Interesting. Thanks for the bug report. Do you get a single file called NoStackTrace.failed created? Normally it should only create a single output for each filename. If your FuzzTest returns FuzzResult.FAILED then there will be no stack trace (which gets hashed for failed runs to be the filename to reduce the number of overlapping outputs generated)

We should probably change this so that when there is no stack trace we use a hash of the input. Let me put together a test and do some experiments. I'll admit I haven't used the FuzzResult.FAILED output much, I usually just use OK and exceptions being thrown.

If you throw an exception rather than returning FuzzResult.FAILED do you get files written out?

emilyselwood commented 6 years ago

I think I have reproduced this. I'll have a look if I get a chance over the weekend. Else it will be Tuesday before I get to look. (we have a bank holiday here on Monday)

mncat77 commented 6 years ago

Tried throwing exceptions instead, which didn't change anything.

Returning FuzzResult.FAILED or throwing an exception unconditionally leads to the creation of files, so I'm leaning towards the fails: counter being inaccurate somehow.

mncat77 commented 6 years ago

Turns out this is working as intended and I misinterpreted FuzzResult.IGNORE.

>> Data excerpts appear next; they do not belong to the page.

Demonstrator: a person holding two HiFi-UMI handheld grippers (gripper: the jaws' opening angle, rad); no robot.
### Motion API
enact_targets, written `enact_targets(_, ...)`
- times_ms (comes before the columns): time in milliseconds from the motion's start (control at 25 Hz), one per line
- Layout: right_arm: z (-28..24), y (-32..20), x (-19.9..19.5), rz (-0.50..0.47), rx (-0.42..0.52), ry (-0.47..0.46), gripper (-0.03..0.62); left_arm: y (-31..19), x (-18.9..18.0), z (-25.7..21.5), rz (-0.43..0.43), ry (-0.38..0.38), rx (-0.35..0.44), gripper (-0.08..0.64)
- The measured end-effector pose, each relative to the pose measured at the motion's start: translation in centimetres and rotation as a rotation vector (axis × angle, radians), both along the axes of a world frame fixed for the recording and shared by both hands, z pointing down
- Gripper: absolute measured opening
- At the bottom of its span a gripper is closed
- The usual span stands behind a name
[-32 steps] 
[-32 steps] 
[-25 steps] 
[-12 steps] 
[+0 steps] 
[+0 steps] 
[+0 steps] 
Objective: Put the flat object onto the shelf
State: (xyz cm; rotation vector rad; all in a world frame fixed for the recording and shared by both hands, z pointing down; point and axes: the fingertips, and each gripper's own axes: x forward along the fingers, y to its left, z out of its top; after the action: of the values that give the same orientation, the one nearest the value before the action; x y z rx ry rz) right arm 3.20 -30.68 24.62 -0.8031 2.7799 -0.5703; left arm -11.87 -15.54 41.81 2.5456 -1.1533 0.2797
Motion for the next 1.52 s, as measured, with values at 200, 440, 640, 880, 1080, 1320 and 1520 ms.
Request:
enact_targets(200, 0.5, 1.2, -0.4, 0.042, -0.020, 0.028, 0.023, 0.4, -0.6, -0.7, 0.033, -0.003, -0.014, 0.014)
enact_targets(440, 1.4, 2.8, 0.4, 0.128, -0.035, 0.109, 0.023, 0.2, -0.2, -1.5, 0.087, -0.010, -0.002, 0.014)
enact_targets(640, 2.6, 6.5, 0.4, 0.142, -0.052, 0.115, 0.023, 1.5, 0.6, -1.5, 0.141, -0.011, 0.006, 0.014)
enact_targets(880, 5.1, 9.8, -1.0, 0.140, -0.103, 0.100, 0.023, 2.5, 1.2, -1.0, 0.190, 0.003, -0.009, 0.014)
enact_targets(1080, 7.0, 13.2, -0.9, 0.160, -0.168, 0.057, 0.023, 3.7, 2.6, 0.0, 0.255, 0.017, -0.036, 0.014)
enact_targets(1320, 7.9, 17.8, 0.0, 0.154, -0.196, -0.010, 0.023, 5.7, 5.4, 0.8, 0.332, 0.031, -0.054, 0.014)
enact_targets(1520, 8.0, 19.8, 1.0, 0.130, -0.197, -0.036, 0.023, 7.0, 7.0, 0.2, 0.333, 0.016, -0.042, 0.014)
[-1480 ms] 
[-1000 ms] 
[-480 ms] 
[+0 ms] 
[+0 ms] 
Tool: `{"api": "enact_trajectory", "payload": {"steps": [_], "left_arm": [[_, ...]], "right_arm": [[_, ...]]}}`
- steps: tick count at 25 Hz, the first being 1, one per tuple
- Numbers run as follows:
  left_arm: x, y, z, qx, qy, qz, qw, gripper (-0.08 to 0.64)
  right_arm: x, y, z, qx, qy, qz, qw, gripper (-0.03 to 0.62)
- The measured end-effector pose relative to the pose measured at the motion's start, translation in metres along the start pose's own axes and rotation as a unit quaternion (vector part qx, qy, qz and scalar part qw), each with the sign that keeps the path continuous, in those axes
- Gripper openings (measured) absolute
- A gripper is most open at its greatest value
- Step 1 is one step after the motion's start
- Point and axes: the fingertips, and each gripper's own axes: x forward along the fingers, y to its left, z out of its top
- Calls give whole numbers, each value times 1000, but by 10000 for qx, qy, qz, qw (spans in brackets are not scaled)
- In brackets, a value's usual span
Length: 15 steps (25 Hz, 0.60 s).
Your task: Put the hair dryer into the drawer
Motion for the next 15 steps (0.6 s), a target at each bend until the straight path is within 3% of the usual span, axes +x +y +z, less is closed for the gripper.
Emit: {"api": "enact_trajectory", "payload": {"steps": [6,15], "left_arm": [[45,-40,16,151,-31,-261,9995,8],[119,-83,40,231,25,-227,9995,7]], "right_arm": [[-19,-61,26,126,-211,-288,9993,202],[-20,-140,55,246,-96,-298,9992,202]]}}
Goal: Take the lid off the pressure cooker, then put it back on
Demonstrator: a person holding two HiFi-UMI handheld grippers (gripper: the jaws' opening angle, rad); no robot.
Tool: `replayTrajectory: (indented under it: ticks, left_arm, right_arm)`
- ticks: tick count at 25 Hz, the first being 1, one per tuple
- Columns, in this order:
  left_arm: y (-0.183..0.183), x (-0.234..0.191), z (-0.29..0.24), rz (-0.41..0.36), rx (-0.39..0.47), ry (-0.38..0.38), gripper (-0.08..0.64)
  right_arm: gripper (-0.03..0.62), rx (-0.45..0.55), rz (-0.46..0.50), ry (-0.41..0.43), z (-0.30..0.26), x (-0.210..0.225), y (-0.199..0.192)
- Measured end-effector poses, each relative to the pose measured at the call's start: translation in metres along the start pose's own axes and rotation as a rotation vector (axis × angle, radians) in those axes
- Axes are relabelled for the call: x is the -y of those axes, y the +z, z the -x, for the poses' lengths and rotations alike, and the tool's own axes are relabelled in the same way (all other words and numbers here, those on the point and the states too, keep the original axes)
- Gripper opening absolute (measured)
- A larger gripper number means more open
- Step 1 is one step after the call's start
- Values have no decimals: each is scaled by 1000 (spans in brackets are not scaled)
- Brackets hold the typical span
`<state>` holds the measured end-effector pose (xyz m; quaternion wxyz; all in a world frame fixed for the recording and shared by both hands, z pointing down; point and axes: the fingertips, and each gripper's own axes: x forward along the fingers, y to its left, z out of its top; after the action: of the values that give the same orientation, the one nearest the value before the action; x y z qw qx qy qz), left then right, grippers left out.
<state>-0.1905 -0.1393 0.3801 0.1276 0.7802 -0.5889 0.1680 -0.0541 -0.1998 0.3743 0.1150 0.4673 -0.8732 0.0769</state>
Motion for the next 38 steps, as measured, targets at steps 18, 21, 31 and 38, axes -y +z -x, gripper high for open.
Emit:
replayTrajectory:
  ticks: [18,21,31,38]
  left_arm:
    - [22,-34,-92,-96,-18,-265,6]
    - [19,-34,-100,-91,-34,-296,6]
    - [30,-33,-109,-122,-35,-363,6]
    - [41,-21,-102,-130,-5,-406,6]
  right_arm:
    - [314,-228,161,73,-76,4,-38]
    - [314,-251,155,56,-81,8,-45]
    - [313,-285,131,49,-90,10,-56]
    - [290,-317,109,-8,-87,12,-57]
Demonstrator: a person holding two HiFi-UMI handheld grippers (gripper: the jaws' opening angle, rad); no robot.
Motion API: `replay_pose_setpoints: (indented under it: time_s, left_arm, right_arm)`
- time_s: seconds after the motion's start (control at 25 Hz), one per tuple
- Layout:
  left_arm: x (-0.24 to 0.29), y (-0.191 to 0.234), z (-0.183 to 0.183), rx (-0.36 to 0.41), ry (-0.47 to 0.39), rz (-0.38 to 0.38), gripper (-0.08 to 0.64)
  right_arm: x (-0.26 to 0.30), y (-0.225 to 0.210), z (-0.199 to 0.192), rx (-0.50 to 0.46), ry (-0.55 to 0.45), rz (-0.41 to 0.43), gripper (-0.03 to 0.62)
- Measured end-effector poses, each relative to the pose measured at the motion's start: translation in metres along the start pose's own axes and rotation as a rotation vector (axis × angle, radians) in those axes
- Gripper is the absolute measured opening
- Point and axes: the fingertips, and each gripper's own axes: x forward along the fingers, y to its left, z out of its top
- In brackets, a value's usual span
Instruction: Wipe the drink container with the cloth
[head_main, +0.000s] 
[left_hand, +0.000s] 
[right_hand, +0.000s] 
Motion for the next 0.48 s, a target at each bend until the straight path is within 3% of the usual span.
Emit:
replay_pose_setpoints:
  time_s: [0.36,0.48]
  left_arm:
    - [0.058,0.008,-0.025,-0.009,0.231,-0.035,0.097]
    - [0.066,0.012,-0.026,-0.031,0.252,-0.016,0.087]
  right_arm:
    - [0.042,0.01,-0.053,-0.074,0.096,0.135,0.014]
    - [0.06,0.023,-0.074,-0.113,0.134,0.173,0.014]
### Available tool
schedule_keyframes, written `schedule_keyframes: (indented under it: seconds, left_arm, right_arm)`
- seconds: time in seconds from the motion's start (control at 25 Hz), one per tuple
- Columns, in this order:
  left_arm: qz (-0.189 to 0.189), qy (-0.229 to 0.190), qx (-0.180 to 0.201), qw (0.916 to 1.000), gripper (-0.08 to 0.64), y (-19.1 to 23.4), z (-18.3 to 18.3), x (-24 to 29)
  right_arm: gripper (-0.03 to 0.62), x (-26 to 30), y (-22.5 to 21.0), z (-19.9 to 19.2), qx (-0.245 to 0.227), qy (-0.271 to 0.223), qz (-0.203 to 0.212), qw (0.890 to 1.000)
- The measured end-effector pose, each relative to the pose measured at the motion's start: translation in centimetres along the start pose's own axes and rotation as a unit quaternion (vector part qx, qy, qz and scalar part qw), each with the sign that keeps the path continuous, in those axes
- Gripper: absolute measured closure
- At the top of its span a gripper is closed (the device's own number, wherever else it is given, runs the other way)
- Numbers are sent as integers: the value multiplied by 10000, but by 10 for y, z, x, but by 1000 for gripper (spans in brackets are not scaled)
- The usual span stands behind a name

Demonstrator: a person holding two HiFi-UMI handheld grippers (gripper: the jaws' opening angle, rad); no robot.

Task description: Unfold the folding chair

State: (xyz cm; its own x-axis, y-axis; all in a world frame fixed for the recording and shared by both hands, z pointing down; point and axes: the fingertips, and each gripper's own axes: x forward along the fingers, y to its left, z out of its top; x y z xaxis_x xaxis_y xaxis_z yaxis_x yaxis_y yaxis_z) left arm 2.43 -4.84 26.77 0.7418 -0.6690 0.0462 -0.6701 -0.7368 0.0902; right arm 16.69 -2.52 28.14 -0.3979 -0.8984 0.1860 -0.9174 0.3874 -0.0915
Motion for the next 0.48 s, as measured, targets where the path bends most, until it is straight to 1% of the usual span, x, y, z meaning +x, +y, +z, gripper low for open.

Before running the actual test, very large inputs were filtered out (because they inherently cause timouts due to their size) using FuzzResult.IGNORE, which I now know to count as a failure. Replacing IGNORE with OK gives the expected output of 0 fails.

emilyselwood commented 6 years ago

I'm going to reopen this. I think I want to change that behaviour so that ignore is not counted in the failed stats. As you have found this is confusing it does not meet the easy to use design goal. I'll also see about adding more documentation around the FuzzResult to make things clearer.

Thank you for the update. This now makes a lot more sense.

emilyselwood commented 6 years ago

I've got a few bits to finish off before I can push the 0.7 release. But the next release will now count ignores separately in the stats.